Your assignment ▸ Beginning with the line that holds "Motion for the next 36", please retype each line through the end of the listing below, both ends included, and nothing more.

-- Supplied material follows --

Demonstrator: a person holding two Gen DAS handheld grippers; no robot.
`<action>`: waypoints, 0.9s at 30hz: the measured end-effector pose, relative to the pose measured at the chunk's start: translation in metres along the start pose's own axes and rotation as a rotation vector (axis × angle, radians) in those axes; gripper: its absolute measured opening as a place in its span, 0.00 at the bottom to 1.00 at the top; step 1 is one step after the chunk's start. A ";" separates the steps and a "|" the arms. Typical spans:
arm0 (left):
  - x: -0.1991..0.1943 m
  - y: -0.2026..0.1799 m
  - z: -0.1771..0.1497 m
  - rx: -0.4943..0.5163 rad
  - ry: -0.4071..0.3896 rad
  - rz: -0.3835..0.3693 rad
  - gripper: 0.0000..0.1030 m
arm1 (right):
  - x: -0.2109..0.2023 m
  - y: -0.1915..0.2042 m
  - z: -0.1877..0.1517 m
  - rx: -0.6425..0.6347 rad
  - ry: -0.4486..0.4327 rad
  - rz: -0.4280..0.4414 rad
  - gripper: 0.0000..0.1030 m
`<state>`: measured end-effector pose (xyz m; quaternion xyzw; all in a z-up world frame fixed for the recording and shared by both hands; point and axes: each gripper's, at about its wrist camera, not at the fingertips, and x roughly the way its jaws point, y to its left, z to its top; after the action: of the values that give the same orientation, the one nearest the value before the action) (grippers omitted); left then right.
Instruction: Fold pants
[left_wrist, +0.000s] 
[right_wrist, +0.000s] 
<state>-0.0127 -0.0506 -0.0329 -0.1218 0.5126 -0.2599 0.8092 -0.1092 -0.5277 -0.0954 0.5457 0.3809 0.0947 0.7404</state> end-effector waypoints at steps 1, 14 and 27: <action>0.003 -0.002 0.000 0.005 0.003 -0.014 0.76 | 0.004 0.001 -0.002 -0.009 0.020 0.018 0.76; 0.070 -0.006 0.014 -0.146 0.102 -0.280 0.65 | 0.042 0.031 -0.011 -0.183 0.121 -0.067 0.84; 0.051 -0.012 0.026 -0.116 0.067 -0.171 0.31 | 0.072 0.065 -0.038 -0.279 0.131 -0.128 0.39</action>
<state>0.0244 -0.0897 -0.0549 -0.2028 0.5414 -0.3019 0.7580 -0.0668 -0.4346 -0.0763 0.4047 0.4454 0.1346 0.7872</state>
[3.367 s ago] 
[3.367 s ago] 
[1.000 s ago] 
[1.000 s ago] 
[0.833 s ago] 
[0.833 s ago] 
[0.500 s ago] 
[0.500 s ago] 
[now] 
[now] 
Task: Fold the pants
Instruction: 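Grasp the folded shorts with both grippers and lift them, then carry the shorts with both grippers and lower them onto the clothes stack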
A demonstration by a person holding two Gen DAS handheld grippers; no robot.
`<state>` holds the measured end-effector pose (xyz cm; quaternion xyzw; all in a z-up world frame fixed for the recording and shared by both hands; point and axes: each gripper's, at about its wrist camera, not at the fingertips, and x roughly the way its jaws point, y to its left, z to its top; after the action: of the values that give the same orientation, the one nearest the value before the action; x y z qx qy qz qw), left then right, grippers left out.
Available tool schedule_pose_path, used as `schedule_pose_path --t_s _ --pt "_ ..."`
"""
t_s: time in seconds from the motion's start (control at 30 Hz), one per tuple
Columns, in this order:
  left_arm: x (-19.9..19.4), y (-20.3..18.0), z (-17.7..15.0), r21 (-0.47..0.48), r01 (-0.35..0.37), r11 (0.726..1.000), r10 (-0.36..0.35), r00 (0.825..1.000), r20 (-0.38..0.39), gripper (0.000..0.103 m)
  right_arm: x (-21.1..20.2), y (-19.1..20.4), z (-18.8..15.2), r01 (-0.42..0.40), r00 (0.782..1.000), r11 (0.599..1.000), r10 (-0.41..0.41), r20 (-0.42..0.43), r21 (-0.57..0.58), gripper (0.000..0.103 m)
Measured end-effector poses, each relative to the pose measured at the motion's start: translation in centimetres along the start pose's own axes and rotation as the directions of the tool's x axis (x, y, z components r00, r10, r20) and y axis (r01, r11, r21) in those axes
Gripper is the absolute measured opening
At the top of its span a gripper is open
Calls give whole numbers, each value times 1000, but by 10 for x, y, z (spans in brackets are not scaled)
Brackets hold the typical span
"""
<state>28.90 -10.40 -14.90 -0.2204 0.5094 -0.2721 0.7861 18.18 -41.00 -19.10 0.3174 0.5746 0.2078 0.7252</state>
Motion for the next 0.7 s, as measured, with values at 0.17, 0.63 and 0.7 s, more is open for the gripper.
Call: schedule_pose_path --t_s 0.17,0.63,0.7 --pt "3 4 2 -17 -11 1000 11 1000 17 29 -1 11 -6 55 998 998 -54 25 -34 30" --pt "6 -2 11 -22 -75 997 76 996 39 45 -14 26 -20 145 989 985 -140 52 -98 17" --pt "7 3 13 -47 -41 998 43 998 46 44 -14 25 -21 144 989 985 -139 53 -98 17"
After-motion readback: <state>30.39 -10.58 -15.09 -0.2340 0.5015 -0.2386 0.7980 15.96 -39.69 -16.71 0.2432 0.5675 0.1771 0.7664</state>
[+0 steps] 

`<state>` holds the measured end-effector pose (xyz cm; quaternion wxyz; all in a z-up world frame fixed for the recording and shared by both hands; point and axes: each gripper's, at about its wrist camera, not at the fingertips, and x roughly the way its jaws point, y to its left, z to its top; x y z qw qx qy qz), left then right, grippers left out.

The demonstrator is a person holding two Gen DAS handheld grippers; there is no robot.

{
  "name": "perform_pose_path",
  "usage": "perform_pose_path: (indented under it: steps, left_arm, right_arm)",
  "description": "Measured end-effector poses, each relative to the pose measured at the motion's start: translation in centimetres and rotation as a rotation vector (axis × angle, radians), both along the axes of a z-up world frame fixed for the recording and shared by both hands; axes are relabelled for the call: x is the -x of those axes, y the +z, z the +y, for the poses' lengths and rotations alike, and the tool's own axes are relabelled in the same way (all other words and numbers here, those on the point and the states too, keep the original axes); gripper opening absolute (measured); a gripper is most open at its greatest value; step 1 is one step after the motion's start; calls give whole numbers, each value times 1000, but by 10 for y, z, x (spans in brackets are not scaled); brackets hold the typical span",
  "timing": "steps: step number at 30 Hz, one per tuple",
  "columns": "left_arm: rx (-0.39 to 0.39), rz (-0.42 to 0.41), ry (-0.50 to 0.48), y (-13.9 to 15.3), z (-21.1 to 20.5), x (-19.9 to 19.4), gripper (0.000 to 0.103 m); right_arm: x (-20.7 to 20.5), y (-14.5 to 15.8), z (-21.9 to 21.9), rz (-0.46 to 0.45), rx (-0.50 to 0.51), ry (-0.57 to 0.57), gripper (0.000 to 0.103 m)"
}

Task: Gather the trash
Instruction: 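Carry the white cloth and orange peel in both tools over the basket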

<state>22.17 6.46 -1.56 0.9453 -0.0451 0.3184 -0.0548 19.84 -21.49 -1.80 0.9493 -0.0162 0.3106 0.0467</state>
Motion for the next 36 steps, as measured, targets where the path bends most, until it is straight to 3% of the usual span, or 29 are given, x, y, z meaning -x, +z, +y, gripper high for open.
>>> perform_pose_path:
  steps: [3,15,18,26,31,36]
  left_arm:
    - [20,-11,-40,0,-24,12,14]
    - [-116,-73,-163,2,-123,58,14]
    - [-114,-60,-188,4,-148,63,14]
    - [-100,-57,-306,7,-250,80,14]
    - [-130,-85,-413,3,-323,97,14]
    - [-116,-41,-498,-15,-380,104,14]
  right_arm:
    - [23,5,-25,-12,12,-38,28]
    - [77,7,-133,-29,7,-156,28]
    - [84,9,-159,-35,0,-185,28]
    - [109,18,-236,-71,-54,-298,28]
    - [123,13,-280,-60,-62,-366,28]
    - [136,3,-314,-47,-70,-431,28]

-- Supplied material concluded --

Output ▸
Motion for the next 36 steps, as measured, targets where the path bends most, until it is straight to 3% of the usual span, or 29 are given, x, y, z meaning -x, +z, +y, gripper high for open.
>>> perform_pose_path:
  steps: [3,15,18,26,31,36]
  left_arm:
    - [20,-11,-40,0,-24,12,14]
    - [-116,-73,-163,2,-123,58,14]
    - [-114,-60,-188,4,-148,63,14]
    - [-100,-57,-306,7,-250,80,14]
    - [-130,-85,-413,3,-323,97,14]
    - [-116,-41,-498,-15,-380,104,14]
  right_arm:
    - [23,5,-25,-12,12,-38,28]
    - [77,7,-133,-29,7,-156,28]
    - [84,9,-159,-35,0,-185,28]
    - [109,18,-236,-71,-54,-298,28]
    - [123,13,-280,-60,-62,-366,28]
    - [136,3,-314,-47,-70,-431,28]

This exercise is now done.